## Exercise details
In the data below, find the line containing "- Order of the", then set down that line and every later line up to and including the line containing "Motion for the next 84", exactly.

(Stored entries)
+-------+

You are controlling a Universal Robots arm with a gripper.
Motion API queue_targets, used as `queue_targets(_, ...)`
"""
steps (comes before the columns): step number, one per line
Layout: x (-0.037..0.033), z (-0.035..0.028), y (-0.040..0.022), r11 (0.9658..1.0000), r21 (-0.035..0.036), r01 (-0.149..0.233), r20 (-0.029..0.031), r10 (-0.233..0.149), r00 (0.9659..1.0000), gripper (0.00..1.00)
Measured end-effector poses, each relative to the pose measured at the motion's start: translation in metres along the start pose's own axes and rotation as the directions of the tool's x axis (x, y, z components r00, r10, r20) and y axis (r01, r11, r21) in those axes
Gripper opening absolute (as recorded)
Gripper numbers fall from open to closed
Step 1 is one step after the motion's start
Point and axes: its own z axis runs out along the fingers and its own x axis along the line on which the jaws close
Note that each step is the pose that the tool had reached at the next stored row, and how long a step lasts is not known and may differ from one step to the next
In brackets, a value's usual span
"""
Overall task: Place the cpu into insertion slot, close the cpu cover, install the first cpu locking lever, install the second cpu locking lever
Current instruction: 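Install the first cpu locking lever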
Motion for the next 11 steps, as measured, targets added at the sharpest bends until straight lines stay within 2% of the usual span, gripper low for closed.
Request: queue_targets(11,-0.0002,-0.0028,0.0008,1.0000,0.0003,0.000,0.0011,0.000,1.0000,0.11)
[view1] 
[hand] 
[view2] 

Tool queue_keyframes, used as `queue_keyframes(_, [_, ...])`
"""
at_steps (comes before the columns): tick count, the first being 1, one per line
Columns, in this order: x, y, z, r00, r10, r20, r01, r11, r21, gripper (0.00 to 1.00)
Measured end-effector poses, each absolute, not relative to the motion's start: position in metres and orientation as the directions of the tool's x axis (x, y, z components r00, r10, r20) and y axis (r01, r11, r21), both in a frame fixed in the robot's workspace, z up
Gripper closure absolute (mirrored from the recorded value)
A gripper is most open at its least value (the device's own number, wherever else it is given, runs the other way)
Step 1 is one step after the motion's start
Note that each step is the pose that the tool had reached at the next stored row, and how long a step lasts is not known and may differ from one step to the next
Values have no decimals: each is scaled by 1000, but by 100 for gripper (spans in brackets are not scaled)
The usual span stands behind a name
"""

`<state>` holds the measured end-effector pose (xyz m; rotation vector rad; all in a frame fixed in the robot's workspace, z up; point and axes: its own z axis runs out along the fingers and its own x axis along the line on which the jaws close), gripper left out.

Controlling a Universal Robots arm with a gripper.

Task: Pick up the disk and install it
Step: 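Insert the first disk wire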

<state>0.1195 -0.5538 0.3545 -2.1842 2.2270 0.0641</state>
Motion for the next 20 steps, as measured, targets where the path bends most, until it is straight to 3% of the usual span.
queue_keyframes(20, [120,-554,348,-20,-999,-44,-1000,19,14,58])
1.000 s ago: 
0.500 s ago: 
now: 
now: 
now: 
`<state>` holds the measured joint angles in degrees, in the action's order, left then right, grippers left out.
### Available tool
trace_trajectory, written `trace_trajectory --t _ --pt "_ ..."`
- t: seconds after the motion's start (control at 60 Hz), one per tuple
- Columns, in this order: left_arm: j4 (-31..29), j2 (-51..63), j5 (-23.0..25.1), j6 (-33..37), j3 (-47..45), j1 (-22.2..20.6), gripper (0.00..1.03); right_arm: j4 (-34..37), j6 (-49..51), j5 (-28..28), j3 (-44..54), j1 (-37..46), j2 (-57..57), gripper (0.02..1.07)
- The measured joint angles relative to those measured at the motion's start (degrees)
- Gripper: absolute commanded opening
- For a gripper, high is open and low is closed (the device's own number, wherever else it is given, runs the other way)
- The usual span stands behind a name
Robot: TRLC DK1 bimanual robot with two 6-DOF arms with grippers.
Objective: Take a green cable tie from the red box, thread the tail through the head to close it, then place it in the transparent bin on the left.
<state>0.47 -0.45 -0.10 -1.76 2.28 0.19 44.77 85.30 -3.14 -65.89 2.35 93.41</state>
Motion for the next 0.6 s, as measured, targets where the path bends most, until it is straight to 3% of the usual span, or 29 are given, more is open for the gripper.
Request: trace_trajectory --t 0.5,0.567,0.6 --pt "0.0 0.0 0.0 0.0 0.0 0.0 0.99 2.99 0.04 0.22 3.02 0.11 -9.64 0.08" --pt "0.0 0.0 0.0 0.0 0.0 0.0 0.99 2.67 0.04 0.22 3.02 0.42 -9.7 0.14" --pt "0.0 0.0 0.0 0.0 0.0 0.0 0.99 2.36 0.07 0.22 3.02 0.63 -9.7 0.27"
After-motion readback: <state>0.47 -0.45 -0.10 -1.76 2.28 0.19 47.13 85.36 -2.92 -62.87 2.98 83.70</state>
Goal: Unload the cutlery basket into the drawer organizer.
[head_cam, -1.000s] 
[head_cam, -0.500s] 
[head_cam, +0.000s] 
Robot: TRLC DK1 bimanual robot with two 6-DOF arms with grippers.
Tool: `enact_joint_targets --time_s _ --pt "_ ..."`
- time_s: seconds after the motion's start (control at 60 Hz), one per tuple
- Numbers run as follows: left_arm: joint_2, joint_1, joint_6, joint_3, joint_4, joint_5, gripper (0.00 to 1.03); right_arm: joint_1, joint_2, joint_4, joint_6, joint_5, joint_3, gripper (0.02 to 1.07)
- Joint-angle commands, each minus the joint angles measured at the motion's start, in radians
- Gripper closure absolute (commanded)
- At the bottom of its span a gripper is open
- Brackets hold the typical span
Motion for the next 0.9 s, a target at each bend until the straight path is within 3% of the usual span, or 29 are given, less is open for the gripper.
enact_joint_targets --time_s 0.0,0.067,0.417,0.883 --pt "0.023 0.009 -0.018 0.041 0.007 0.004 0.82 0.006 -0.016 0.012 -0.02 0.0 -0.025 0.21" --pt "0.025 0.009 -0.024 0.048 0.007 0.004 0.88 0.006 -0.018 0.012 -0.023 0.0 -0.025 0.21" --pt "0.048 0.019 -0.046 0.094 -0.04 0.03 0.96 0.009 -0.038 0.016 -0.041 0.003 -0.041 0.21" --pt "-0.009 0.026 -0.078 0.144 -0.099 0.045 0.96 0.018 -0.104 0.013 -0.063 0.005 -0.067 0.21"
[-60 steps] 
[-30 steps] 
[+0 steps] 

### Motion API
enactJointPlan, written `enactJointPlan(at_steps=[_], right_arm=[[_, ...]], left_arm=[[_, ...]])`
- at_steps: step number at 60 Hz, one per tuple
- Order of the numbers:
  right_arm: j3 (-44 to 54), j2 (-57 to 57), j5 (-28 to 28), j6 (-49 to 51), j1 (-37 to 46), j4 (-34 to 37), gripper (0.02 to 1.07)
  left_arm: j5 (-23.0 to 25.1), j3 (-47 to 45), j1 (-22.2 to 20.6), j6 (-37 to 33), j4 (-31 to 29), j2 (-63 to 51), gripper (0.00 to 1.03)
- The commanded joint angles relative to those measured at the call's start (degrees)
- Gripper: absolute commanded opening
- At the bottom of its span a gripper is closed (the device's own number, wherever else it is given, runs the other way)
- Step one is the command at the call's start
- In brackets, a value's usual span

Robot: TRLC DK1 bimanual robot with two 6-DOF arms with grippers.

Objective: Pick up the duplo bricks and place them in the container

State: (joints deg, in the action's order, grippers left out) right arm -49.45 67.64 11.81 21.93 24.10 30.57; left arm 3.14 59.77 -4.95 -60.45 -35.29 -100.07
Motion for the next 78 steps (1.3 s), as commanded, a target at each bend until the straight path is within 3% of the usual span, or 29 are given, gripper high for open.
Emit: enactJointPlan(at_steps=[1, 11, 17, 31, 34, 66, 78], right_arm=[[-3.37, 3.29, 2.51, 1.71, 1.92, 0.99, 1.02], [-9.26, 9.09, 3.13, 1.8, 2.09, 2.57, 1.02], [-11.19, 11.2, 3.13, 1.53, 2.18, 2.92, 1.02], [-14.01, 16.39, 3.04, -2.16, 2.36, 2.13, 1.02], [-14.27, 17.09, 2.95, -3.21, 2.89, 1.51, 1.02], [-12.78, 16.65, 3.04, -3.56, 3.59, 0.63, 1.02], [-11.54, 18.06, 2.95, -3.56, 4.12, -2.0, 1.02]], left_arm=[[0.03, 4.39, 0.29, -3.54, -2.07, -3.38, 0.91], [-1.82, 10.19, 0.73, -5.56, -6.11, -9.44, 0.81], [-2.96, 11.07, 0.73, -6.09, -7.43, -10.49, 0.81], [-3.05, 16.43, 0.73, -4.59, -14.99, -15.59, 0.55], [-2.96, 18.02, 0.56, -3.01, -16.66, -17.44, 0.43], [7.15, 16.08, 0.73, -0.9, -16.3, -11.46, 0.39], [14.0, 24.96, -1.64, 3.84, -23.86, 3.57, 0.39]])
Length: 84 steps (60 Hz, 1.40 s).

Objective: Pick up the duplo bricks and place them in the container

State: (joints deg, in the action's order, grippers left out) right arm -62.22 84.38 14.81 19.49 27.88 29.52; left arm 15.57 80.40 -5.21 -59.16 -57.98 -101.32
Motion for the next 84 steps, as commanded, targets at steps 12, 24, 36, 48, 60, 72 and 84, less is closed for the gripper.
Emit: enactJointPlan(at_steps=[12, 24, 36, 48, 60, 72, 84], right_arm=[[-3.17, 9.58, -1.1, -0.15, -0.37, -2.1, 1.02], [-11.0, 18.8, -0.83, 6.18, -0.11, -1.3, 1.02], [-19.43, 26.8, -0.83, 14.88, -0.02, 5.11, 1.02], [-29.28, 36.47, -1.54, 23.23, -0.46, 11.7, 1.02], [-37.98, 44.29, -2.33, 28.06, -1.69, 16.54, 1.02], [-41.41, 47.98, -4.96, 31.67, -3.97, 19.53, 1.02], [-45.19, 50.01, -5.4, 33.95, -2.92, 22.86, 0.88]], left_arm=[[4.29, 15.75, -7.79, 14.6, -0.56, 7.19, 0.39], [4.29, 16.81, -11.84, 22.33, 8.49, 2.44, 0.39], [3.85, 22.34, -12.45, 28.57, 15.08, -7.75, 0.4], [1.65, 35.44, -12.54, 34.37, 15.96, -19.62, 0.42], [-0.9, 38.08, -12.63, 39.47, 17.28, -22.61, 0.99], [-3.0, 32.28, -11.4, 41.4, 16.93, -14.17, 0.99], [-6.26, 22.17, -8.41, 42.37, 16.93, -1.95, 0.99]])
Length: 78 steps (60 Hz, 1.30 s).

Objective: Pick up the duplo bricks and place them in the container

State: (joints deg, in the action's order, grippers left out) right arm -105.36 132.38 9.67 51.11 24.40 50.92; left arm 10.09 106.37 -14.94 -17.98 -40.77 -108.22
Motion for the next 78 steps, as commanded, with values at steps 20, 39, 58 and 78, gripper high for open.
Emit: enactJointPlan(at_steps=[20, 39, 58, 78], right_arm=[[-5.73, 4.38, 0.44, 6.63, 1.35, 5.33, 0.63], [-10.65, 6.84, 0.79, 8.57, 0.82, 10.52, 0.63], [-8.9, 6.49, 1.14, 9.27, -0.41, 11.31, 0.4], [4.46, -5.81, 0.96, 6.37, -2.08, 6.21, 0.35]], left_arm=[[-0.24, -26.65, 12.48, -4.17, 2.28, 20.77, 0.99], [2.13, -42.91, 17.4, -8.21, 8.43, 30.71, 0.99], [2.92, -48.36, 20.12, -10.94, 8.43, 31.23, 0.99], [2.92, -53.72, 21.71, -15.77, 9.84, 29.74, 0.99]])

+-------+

## Worked solution
- Order of the numbers:
  right_arm: j3 (-44 to 54), j2 (-57 to 57), j5 (-28 to 28), j6 (-49 to 51), j1 (-37 to 46), j4 (-34 to 37), gripper (0.02 to 1.07)
  left_arm: j5 (-23.0 to 25.1), j3 (-47 to 45), j1 (-22.2 to 20.6), j6 (-37 to 33), j4 (-31 to 29), j2 (-63 to 51), gripper (0.00 to 1.03)
- The commanded joint angles relative to those measured at the call's start (degrees)
- Gripper: absolute commanded opening
- At the bottom of its span a gripper is closed (the device's own number, wherever else it is given, runs the other way)
- Step one is the command at the call's start
- In brackets, a value's usual span

Robot: TRLC DK1 bimanual robot with two 6-DOF arms with grippers.

Objective: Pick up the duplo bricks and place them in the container

State: (joints deg, in the action's order, grippers left out) right arm -49.45 67.64 11.81 21.93 24.10 30.57; left arm 3.14 59.77 -4.95 -60.45 -35.29 -100.07
Motion for the next 78 steps (1.3 s), as commanded, a target at each bend until the straight path is within 3% of the usual span, or 29 are given, gripper high for open.
Emit: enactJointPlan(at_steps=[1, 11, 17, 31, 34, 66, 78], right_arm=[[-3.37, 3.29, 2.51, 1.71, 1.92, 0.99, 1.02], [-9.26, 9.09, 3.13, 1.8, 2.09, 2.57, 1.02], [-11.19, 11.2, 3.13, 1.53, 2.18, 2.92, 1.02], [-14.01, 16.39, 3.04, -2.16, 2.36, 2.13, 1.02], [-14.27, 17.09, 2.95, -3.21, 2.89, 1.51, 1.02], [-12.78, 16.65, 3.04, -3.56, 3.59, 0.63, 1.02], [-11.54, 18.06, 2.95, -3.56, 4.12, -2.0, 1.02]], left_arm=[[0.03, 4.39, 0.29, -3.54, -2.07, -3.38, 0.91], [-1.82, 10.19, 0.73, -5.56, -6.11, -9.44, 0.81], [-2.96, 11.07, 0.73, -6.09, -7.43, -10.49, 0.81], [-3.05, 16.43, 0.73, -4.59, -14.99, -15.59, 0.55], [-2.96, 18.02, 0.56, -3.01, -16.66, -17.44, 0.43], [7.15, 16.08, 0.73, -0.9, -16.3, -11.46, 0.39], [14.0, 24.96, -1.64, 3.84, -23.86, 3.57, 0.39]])
Length: 84 steps (60 Hz, 1.40 s).

Objective: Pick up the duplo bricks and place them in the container

State: (joints deg, in the action's order, grippers left out) right arm -62.22 84.38 14.81 19.49 27.88 29.52; left arm 15.57 80.40 -5.21 -59.16 -57.98 -101.32
Motion for the next 84 steps, as commanded, targets at steps 12, 24, 36, 48, 60, 72 and 84, less is closed for the gripper.

That completes the answer to this exercise.